Nntp-Posting-Host: rac3.wam.umd.edu
Organization: University of Maryland, College Park
Lines: 15

 I was wondering if anyone out there could enlighten me on this car I saw
the other day. It was a 2-door sports car, looked to be from the late 60s/
early 70s. It was called a Bricklin. The doors were really small. In addition,
the front bumper was separate from the rest of the body. This is 
all I know. If anyone can tellme a model name, engine specs, years
of production, where this car is made, history, or whatever info you
have on this funky looking car, please e-mail.

Thanks,
- IL
   ---- brought to you by your neighborhood Lerxst ----







In [6]:
# we can see what target this first data element belongs to
groups.target[0]

7

In [7]:
# which belongs to this group
groups.target_names[groups.target[0]]

'rec.autos'

## Visualizations

In [8]:
import seaborn as sns
import matplotlib as mpl
import matplotlib.pyplot as plt
mpl.style.use('ggplot')
sns.set_style("darkgrid", {"axes.facecolor": ".9"})

g = sns.countplot(groups.target, color='blue')
plt.title('Distribution of Posts by Type')
plt.show()

<Figure size 640x480 with 1 Axes>

## Feature Selection
### Option 1: Count Vectorizer
* Count vectorizer basically packages in counting the distribution of works in a corpus a brief description of some of less obvious parameters and their meaning
* `ngram_range`: the minimum and maximum n_grams considered:
    * ex: dan went to the park
        * `(1,2)`: `[dan, went, to, the, park]`, `[dan went, went to, to the, the park]`
* `stop_words`: filter common contextualess words
* `max_features`: consider only a limited number of features. In our case, the features are the words, and so if we limit to 500 features for example, we would only be considering 500 of the most common words, and the other words will be left out.
* `binary`: sets nonzero counts to 1


In [9]:
from sklearn.feature_extraction.text import CountVectorizer

cv = CountVectorizer(ngram_range=(1,1),
                     stop_words="english",
                     lowercase=True,
                     max_features=500,
                     binary=False)

# fit transformed takes in a corpus of documents
transformed = cv.fit_transform(groups.data)

# view some of the features
print(cv.get_feature_names()[50:65])

['ago', 'agree', 'al', 'american', 'andrew', 'answer', 'anybody', 'apple', 'application', 'apr', 'april', 'area', 'argument', 'armenian', 'armenians']

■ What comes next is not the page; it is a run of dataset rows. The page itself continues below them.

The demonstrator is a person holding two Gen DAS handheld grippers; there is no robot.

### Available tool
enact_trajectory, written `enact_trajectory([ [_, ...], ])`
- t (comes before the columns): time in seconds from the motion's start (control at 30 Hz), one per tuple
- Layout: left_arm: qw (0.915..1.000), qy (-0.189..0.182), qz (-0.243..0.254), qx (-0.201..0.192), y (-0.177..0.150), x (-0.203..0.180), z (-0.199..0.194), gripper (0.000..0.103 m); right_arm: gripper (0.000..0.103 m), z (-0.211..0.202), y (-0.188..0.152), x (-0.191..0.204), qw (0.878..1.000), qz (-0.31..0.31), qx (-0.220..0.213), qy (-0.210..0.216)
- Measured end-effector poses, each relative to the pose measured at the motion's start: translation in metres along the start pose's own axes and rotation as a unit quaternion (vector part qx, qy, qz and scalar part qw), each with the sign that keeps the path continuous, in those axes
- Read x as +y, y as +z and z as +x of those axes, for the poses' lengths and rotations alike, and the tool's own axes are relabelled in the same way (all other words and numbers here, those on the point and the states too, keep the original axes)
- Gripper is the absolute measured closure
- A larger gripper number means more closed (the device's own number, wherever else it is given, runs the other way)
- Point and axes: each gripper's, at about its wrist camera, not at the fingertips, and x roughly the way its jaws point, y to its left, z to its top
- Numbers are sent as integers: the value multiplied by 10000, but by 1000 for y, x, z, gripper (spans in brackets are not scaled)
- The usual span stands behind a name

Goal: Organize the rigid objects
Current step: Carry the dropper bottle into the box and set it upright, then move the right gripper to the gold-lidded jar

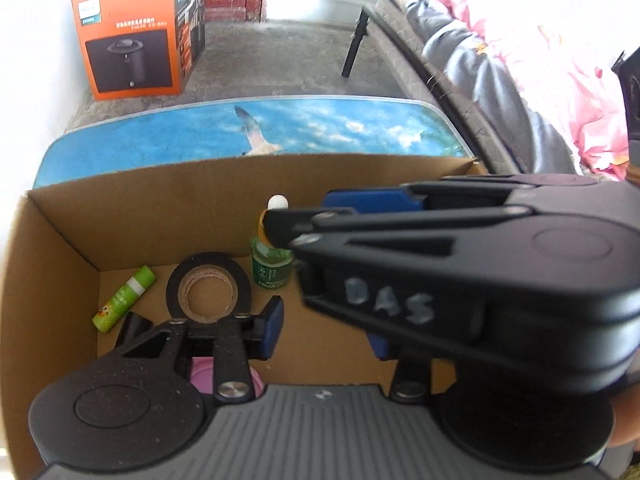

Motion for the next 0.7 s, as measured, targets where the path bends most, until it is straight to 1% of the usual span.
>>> enact_trajectory([
  [0.03, 10000, -31, 10, -61, -3, -1, -8, 54, 63, -11, -1, 3, 10000, -15, -84, -13],
  [0.07, 9999, -75, 18, -127, -6, -1, -17, 52, 62, -22, -2, 7, 9999, -21, -169, -16],
  [0.13, 9995, -171, 30, -269, -14, -1, -36, 46, 61, -51, -7, 15, 9993, -22, -384, 2],
  [0.17, 9992, -216, 39, -345, -19, 0, -47, 44, 60, -68, -11, 20, 9987, -13, -508, 25],
  [0.23, 9982, -292, 142, -505, -33, 0, -70, 37, 58, -104, -21, 31, 9970, 4, -779, 44],
  [0.27, 9977, -288, 209, -584, -41, 0, -81, 35, 56, -120, -27, 35, 9959, 0, -905, 65],
  [0.33, 9964, -294, 310, -731, -61, 2, -103, 24, 53, -156, -46, 46, 9928, 25, -1193, 133],
  [0.43, 9942, -410, 384, -921, -96, 7, -132, 19, 50, -193, -80, 58, 9888, 199, -1449, 297],
  [0.5, 9927, -481, 422, -1021, -120, 10, -146, 14, 49, -206, -105, 63, 9869, 390, -1495, 473],
  [0.57, 9917, -491, 497, -1079, -144, 11, -155, 13, 49, -210, -130, 66, 9854, 614, -1472, 603],
  [0.7, 9906, -546, 687, -1051, -191, 9, -155, 11, 48, -194, -175, 69, 9836, 1067, -1295, 661],
])
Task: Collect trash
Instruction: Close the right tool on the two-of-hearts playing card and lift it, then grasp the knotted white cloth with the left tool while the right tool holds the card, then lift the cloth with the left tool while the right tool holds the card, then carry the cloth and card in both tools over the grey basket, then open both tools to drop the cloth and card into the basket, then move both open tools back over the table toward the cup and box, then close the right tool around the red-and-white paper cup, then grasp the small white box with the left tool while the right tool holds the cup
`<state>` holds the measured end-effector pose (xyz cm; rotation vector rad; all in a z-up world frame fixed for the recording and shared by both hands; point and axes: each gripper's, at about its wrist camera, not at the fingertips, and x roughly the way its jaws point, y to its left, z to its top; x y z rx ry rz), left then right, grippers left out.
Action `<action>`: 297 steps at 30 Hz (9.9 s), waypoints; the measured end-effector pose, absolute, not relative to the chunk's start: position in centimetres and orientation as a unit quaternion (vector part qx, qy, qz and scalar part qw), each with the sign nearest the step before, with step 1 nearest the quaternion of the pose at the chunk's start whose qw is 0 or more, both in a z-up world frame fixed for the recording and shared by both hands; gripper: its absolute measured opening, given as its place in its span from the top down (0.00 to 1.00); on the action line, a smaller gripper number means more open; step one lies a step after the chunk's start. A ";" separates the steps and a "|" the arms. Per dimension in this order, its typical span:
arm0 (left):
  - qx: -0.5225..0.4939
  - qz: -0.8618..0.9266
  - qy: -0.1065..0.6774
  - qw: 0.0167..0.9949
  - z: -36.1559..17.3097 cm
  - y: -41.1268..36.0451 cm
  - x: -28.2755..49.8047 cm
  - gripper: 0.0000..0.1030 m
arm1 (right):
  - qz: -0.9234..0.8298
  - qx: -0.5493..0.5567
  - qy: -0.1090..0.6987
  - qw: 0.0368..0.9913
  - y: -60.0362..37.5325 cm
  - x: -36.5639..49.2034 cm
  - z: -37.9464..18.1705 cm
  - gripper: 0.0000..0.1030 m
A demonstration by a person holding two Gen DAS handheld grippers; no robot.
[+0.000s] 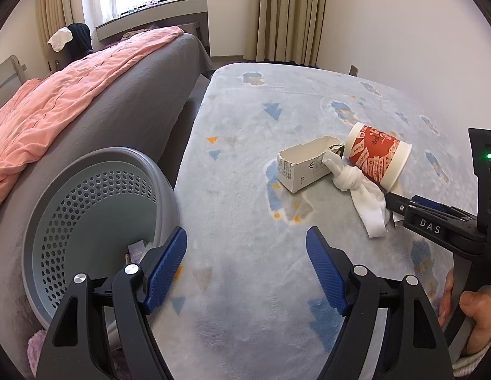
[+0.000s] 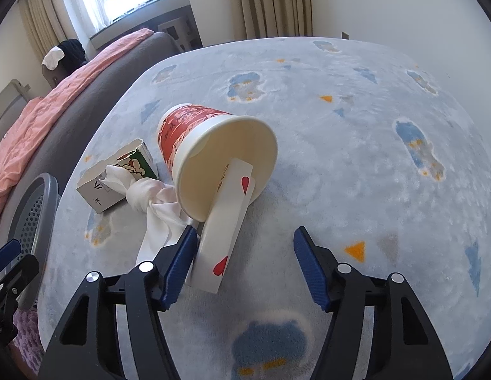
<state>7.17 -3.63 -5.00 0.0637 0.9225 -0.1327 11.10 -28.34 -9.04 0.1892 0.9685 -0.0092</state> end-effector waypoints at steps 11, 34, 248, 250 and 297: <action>0.039 -0.070 0.441 0.894 -4.5 -4.6 6.8 0.28 | 0.020 0.085 0.459 0.884 -27.8 10.8 -8.4 0.76; 0.063 -0.129 0.454 0.879 -5.7 -12.0 8.5 0.28 | 0.056 0.161 0.427 0.888 -32.9 4.4 -6.4 0.84; -0.003 -0.036 0.421 0.906 -2.2 -0.6 6.8 0.32 | 0.117 -0.120 0.554 0.816 -25.3 21.1 -8.3 0.37; -0.002 -0.040 0.422 0.906 -2.3 -0.7 6.9 0.32 | 0.113 -0.104 0.548 0.822 -25.8 20.8 -7.9 0.37; 0.089 -0.184 0.489 0.848 -10.4 -11.2 18.1 0.32 | 0.132 0.190 0.470 0.852 -29.4 2.6 -5.2 0.37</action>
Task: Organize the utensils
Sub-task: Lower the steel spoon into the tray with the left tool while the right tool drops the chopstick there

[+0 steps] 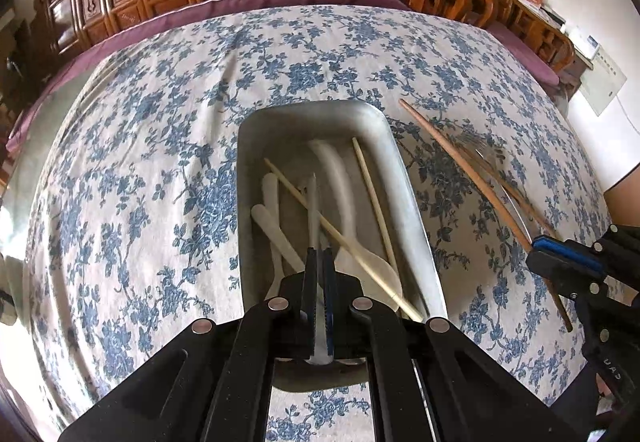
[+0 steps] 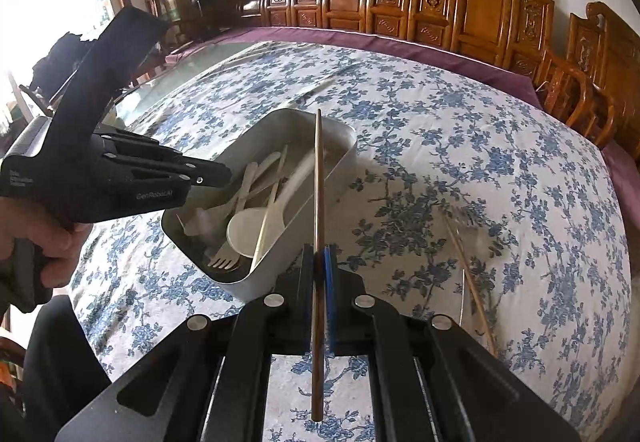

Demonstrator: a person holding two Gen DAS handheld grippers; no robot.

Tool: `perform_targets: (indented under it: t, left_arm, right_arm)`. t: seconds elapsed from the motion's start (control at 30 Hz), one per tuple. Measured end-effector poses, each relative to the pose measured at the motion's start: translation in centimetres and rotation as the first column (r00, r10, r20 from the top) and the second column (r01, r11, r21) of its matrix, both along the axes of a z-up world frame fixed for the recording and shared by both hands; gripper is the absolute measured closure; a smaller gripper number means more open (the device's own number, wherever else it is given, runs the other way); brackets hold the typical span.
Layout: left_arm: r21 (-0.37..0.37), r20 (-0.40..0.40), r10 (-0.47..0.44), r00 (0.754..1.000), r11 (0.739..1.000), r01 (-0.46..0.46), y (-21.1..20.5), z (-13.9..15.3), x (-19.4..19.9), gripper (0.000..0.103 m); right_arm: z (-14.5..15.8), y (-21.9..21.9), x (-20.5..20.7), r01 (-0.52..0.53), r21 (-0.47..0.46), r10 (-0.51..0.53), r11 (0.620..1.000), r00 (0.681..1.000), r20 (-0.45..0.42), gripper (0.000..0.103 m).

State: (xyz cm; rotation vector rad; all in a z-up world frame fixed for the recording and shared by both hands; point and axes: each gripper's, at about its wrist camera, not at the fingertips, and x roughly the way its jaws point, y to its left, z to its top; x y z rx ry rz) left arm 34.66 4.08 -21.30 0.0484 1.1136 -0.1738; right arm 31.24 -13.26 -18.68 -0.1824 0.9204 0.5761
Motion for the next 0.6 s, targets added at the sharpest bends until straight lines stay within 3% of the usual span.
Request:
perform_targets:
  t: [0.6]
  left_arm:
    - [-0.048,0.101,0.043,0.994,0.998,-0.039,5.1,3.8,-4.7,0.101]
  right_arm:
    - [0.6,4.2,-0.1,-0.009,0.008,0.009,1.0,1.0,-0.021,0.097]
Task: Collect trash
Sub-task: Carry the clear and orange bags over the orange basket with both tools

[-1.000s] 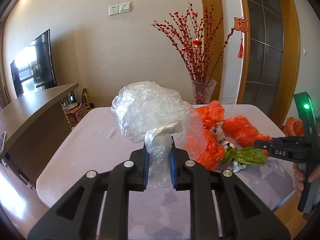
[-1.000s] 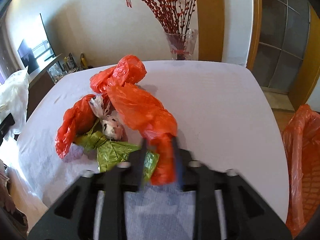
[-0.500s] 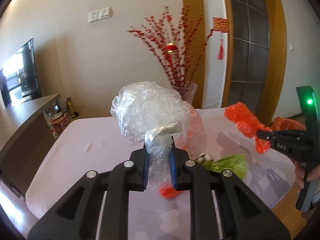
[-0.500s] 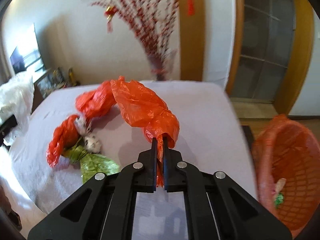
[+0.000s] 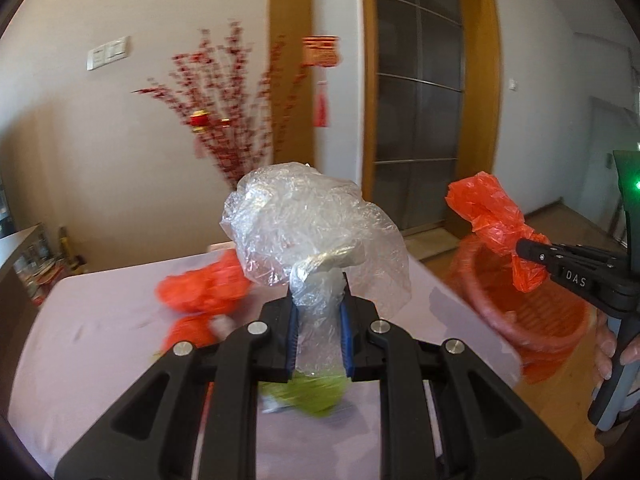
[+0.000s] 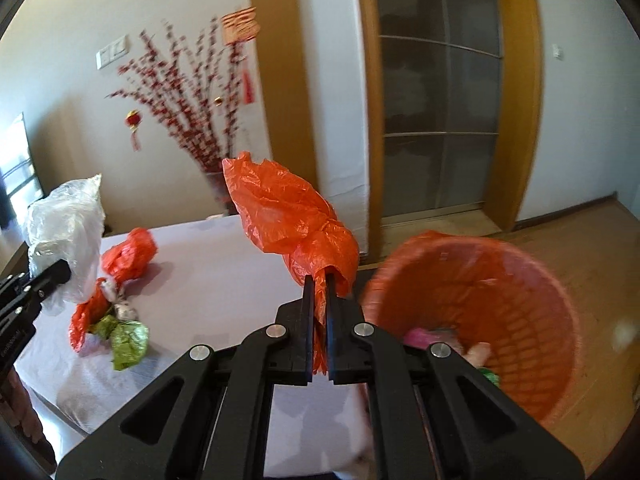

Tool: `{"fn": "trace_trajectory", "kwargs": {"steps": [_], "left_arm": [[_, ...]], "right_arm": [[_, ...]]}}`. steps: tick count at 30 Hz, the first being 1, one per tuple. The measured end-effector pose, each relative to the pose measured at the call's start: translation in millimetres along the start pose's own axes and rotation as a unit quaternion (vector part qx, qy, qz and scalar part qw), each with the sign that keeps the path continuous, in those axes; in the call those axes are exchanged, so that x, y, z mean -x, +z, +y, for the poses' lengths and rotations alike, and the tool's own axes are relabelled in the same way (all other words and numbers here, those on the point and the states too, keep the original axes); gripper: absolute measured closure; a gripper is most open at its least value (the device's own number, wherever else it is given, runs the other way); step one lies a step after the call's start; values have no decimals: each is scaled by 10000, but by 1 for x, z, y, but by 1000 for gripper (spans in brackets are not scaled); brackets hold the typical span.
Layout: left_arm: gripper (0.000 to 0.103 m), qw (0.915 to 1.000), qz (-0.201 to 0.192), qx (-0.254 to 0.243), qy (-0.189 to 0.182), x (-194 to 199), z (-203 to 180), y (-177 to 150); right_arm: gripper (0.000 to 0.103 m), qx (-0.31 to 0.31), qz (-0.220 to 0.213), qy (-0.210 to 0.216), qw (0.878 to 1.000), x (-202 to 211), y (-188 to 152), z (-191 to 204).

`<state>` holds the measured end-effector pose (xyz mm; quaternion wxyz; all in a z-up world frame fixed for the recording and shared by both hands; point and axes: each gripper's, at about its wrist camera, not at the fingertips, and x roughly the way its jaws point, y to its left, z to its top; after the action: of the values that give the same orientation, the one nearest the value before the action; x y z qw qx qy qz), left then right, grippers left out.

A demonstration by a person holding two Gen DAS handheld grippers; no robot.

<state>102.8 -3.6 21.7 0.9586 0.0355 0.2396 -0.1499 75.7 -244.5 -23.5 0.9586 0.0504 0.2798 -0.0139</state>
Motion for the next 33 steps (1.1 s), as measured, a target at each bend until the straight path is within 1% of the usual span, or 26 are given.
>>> {"fn": "trace_trajectory", "kwargs": {"steps": [3, 7, 12, 18, 28, 32, 33], "left_arm": [[85, 9997, 10, -60, -251, -9, -26, 5], [85, 9984, 1, -120, -551, -20, -52, 14], [85, 9953, 54, -178, -950, -31, -86, 23], [85, 9910, 142, -300, -1296, -44, -120, 25], [85, 9825, 346, -373, -1791, -71, -160, 28], [85, 9786, 442, -390, -1973, -84, -174, 28], [83, 9774, 478, -400, -2018, -89, -179, 28]], "right_arm": [[98, -96, -78, -166, 9998, 10, 1, -16], [98, -208, -210, -460, 9985, 24, 1, -38], [98, -493, -321, -639, 9962, 39, 1, -68], [98, -735, -410, -833, 9930, 51, -2, -97], [98, -1136, -439, -949, 9880, 48, -6, -131], [98, -1344, -420, -900, 9859, 42, -5, -144], [96, -1400, -418, -875, 9854, 40, -5, -147]]}}
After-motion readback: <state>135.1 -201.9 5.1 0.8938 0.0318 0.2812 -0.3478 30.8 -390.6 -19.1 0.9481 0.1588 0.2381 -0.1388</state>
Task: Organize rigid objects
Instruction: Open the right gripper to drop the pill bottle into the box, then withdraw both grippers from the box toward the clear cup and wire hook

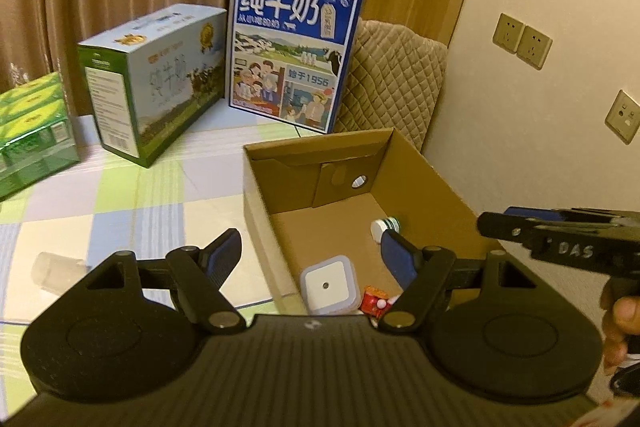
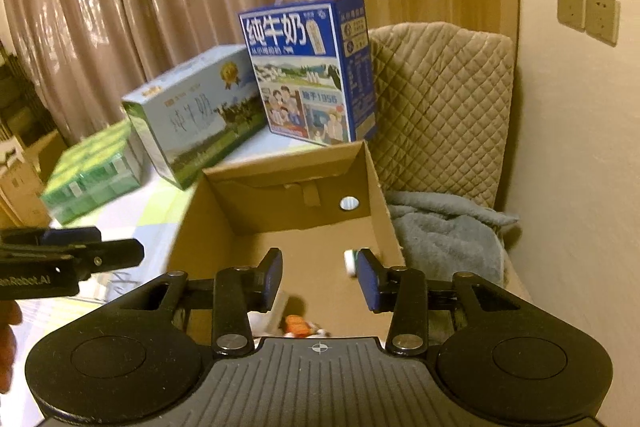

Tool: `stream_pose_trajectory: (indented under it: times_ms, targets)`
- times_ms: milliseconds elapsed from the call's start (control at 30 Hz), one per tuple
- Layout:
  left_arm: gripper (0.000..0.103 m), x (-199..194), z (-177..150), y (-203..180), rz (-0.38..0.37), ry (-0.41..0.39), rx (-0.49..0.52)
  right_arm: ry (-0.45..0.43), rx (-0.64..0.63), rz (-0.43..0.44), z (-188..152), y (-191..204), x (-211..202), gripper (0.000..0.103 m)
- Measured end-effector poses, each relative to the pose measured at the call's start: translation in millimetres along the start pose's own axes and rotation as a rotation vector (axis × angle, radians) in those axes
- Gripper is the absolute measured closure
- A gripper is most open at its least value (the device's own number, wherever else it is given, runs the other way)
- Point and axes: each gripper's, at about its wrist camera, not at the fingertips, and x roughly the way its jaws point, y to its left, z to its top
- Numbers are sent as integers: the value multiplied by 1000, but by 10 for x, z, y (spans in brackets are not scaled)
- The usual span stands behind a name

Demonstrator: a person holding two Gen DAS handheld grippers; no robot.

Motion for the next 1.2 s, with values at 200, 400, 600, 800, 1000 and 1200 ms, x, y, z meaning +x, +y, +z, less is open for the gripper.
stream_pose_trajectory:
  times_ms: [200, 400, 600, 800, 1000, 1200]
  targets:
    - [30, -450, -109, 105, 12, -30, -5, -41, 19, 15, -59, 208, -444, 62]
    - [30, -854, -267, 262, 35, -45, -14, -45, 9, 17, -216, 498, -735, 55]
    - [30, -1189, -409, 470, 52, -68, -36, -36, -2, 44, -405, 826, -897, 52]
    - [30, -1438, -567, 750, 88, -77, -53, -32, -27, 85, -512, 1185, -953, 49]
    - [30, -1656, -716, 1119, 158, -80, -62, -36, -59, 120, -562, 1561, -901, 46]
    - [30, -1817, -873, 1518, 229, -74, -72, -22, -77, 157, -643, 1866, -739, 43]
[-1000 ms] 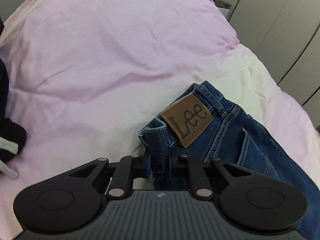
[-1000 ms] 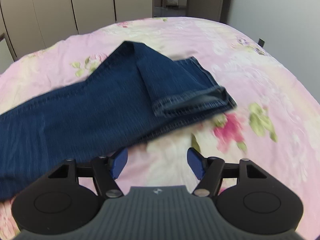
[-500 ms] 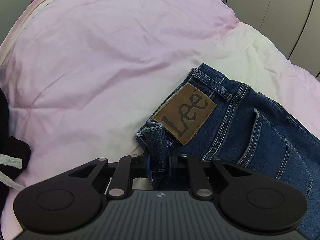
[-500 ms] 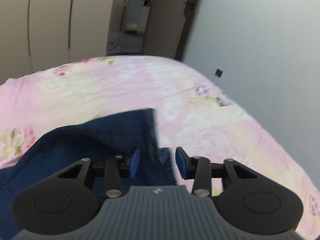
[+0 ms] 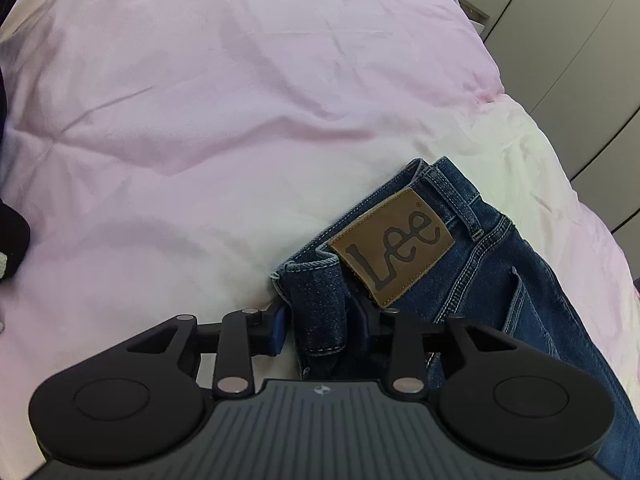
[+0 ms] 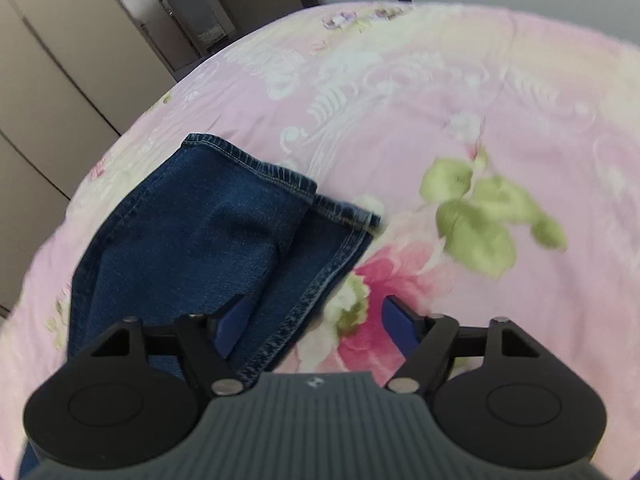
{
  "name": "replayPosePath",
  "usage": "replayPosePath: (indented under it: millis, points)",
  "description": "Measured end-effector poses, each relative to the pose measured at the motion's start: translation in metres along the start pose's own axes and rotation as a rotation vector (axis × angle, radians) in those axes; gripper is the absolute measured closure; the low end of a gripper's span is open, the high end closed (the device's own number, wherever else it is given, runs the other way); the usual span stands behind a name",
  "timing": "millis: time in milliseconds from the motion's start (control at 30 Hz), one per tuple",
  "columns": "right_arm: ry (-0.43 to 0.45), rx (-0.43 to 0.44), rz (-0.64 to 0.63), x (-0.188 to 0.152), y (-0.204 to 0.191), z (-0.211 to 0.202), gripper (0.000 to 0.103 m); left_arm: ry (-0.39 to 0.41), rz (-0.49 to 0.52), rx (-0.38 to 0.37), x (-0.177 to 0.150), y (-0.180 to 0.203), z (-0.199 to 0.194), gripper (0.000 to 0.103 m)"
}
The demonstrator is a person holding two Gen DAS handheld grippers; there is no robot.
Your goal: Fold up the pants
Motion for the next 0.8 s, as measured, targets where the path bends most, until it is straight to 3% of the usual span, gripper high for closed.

### Option 2: TF-IDF Vectorizer


In [10]:
from sklearn.feature_extraction.text import TfidfVectorizer


tfidfv = TfidfVectorizer(sublinear_tf=True, 
                                   max_df=0.5, 
                                   stop_words='english', 
                                   max_features=40000)
transformed = tfidfv.fit_transform(groups.data)

# view some of the features
print(tfidfv.get_feature_names()[50:65])

['01000100b', '010235', '0109', '011', '0111', '0114', '0123456789', '0126', '013', '013651', '014', '015', '01580', '01730', '01752']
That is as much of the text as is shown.